Ему дали чин. Это в одно и то же время вызвало полупрезрительную усмешку и, в глубине души, хотя он сам не хотел сознаться себе в этом, приятное сознание, что он стал выше, лучше в глазах других. В тоже время чин его испугал. Как, значит, он остается здесь навсегда? Нет, нет… Он бросился писать знакомым, стал энергичнее искать иную работу, – а время шло.
Счастье Никите Иванычу представлялось в виде молодой, свежей, с румянцем на щеках подруги. Они будут вместе работать, читать, у них будут общие интересы, общая цель в жизни, и они будут крепко любить друг друга. И он страстно хотел и искал этого счастья, но оно пока не приходило. Совершенно случайно он встретился с одной модисткой, легкомысленной, довольно вольной девушкой. Молодость взяла свое, и результатом этой встречи оказался ребенок. Это событие оглушило Никиту Иваныча. «Как! что же это такое?.. Да ведь я совсем иначе хотел жить, совсем по-иному… Постойте, что-то не то, и это не так… тут недоразумение… ведь я же хочу, я имею право на ту, на настоящую жизнь, на счастье!..» – кричал он внутренне кому-то, от кого, казалось, зависела его судьба, – но жизнь, с глупой дурацкой улыбкой, слепая, ничего не разбирая, шла вперед, закрепляя все, что казалось временным, преходящим, мимолетным, не оставляя возврата. Нельзя было мать с ребенком выбросить на улицу, и Никита Иваныч женился. Пошли дети, модистка расплылась в мелочную, сварливую бабу, и чем серее становилась жизнь, тем труднее было оторваться от канцелярии, чем больше он завязал там, тем с большей страстностью он повторял себе: «Уйду… уйду… уйду, не могу больше…»
И ему казалось, что семья, ребятишки, ссоры с женой, чиновники, бумаги, начальство, двадцатое число, – что все это так себе, пока, временно: точно он был на бивуаке, в темноте белели палатки, и ждали только рассвета, чтобы сняться и двинуться вперед. Но время шло да шло…
Уже бородой оброс, лицо посерело, пришла и болезнь. И, просыпаясь ночью в расслабляющем поту, он, с ужасом глядя в ночную темноту, перебирал в голове, как все это случилось постепенно и незаметно. Сначала молодость, сила, здоровье, университетская жизнь, товарищи, планы будущего; потом катастрофа, приезд в родной город, канцелярия, чиновники, желание не оскорблять их своим образованием, женитьба, дети, недостатки… И каждый день, каждый день канцелярия отрывала и уносила его по кусочку. Жизнь не дарила ни одного дня, ни одного часа, ни одной минуты, – она все ставила в счет. У него стало такое же серое лицо, как у других, так же болтался на нем мундир, так же трудно было отличить его свежему глазу от других чиновников. То, что, как клещами, держало чиновников в канцелярии, – полная отрезанность от жизни, атрофия способности приспособления, – как болезнь, вошло и в Никиту Иваныча. И чем больше он думал, тем яснее понимал, что ему не вырваться. Он садился на постель, дрожащими руками шарил по столику, зажигал свечу, делал папиросу и торопливо курил, пока голова не начинала кружиться. Прежде, когда Никита Иваныч только что попал в канцелярию и все ему казалось так ново и необычно, он относился к чиновникам, к этому забитому, загнанному, запуганному люду в высшей степени бережно, опасаясь лишним словом, неловким выражением причинить боль.
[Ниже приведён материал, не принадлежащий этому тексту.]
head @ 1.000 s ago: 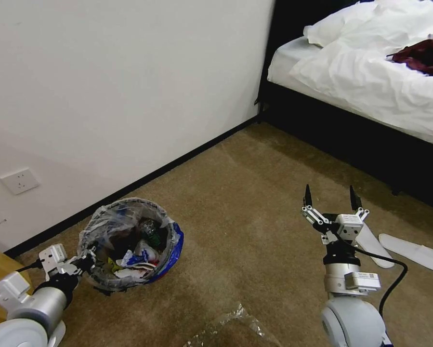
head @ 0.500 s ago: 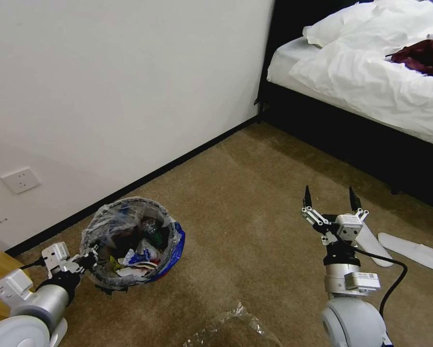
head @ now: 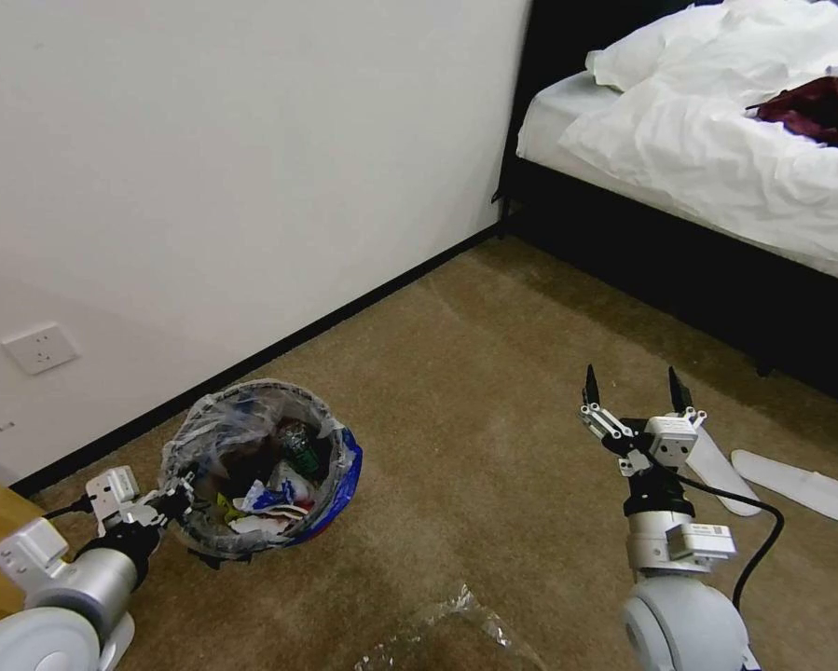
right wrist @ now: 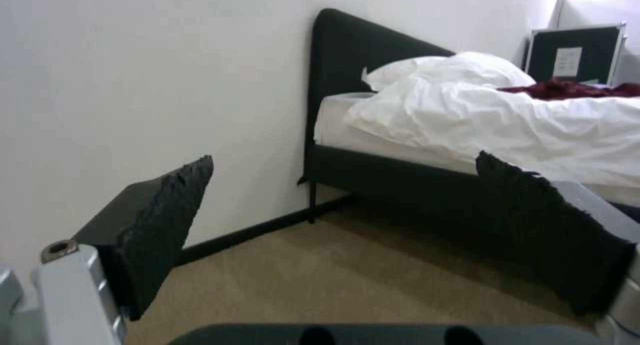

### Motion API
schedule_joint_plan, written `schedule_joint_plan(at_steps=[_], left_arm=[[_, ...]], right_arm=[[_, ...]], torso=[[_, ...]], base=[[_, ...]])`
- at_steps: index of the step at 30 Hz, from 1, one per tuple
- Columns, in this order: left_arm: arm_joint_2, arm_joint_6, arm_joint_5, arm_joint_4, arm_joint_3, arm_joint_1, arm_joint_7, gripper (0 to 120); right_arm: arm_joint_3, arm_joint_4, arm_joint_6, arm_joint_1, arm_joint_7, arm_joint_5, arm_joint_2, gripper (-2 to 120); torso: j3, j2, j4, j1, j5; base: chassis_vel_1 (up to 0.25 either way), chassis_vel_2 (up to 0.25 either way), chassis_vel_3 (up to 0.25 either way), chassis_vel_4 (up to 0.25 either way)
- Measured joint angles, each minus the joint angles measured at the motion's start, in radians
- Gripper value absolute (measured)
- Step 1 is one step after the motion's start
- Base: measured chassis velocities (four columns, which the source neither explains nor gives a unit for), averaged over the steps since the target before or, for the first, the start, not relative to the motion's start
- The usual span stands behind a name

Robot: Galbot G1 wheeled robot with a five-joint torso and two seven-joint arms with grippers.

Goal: Pick up the trash bin and place the garbage on the floor into it.

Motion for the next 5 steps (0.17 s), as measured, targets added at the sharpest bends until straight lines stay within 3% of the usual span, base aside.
schedule_joint_plan(at_steps=[5], left_arm=[[-0.004, 0.000, 0.003, -0.009, 0.000, 0.003, 0.003, 1]], right_arm=[[0.017, 0.009, 0.000, -0.001, -0.005, 0.005, 0.022, 100]], torso=[[0.000, 0.000, 0.0000, 0.000, 0.0000]], base=[[0.000, 0.000, 0.000, 0.000]])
Чиновники относились к нему недоверчиво, злобно, чувствуя в нем чужого человека; теперь же, когда он год за годом терял все, чем прежде отличался от них, он начал относиться к ним свысока, третировал и постоянно раздражался, а они ему прощали, как больному товарищу, и он это видел, еще больше раздражался и твердил, что уйдет.
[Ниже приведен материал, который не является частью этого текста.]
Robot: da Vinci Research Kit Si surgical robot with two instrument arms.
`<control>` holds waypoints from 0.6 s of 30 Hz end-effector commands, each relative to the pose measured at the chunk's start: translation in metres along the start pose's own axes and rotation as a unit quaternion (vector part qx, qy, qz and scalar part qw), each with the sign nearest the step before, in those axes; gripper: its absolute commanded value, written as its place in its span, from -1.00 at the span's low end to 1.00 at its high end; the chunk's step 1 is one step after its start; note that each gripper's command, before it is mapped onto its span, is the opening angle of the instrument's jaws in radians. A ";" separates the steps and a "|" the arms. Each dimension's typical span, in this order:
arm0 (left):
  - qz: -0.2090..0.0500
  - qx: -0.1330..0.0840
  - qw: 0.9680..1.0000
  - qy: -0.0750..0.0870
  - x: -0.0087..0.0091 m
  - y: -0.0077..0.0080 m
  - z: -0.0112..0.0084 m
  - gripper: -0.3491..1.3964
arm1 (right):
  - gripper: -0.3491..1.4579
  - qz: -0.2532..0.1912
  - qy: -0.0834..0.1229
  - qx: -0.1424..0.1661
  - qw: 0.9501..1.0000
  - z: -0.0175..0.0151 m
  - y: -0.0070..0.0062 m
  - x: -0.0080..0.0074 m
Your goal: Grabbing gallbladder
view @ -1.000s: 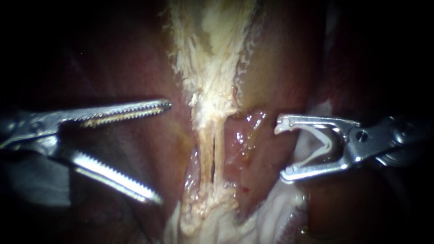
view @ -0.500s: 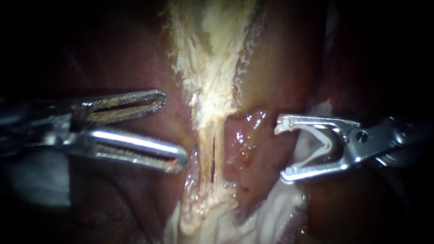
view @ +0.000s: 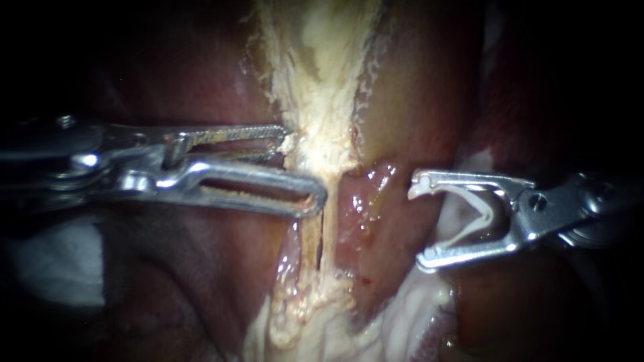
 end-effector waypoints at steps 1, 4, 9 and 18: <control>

– Уйду, уйду, уйду… не могу больше! Все живут, все работают по-человечески, по-людски, а у нас все не по-людски… Ну что такое чиновник? Если захотят кого обругать, так обзовут чиновником… У чиновника нет ни самолюбия, ни воли, ни уважения к себе, ни чувств своих собственных, ни жизни своей, а есть только начальство. Как начальство прикажет, так чиновник и думает… Он и детей родит только по разрешению начальства… И за все за это – нищенское вознаграждение… Нет, дотяну до лета, а там уйду…
– И чего вы, Никита Иваныч, Лазаря поете?.. Вот уж не люблю, – говорит, раздражаясь, высокий и худой Мухов, всегда с сердитым лицом и нахмуренными бровями, точно он только что поругался и все никак не может успокоиться, – не люблю, как это начнут выламываться, как коза на веревке… Служишь – и служи, получаешь жалованье – и молчи!